Task instructions: Repeat exactly the lines from the start of the material below up to and including the "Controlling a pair" line.

Information supplied:
-- Opening Marker --

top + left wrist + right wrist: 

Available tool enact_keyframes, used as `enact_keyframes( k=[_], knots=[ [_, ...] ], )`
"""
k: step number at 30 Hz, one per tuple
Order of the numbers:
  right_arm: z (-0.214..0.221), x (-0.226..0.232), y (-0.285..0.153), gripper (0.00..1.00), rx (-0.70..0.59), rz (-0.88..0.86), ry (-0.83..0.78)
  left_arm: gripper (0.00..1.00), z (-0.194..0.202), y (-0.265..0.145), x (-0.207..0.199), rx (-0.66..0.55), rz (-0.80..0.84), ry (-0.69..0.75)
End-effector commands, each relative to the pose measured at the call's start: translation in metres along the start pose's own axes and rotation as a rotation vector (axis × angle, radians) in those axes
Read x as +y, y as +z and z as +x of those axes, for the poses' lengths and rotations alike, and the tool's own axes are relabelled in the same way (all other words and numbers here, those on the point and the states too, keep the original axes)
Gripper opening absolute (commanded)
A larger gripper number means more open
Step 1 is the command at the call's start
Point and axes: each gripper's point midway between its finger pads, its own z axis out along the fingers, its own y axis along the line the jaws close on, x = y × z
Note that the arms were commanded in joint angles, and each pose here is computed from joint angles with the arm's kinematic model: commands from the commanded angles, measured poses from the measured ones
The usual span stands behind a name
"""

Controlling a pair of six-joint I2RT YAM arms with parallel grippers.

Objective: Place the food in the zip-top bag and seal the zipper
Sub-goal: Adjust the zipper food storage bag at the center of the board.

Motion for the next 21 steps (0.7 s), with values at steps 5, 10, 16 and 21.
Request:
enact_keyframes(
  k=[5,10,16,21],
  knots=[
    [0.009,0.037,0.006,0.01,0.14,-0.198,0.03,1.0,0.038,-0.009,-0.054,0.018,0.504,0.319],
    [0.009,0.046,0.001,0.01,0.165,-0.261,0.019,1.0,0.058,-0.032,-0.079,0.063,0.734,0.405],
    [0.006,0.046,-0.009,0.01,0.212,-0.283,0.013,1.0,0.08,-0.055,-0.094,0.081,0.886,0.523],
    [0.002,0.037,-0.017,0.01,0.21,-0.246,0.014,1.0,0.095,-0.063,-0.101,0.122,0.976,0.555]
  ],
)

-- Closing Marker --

Exercise answer:
top + left wrist + right wrist: 

Available tool enact_keyframes, used as `enact_keyframes( k=[_], knots=[ [_, ...] ], )`
"""
k: step number at 30 Hz, one per tuple
Order of the numbers:
  right_arm: z (-0.214..0.221), x (-0.226..0.232), y (-0.285..0.153), gripper (0.00..1.00), rx (-0.70..0.59), rz (-0.88..0.86), ry (-0.83..0.78)
  left_arm: gripper (0.00..1.00), z (-0.194..0.202), y (-0.265..0.145), x (-0.207..0.199), rx (-0.66..0.55), rz (-0.80..0.84), ry (-0.69..0.75)
End-effector commands, each relative to the pose measured at the call's start: translation in metres along the start pose's own axes and rotation as a rotation vector (axis × angle, radians) in those axes
Read x as +y, y as +z and z as +x of those axes, for the poses' lengths and rotations alike, and the tool's own axes are relabelled in the same way (all other words and numbers here, those on the point and the states too, keep the original axes)
Gripper opening absolute (commanded)
A larger gripper number means more open
Step 1 is the command at the call's start
Point and axes: each gripper's point midway between its finger pads, its own z axis out along the fingers, its own y axis along the line the jaws close on, x = y × z
Note that the arms were commanded in joint angles, and each pose here is computed from joint angles with the arm's kinematic model: commands from the commanded angles, measured poses from the measured ones
The usual span stands behind a name
"""

Controlling a pair of six-joint I2RT YAM arms with parallel grippers.

What was asked for in the exercise is now done.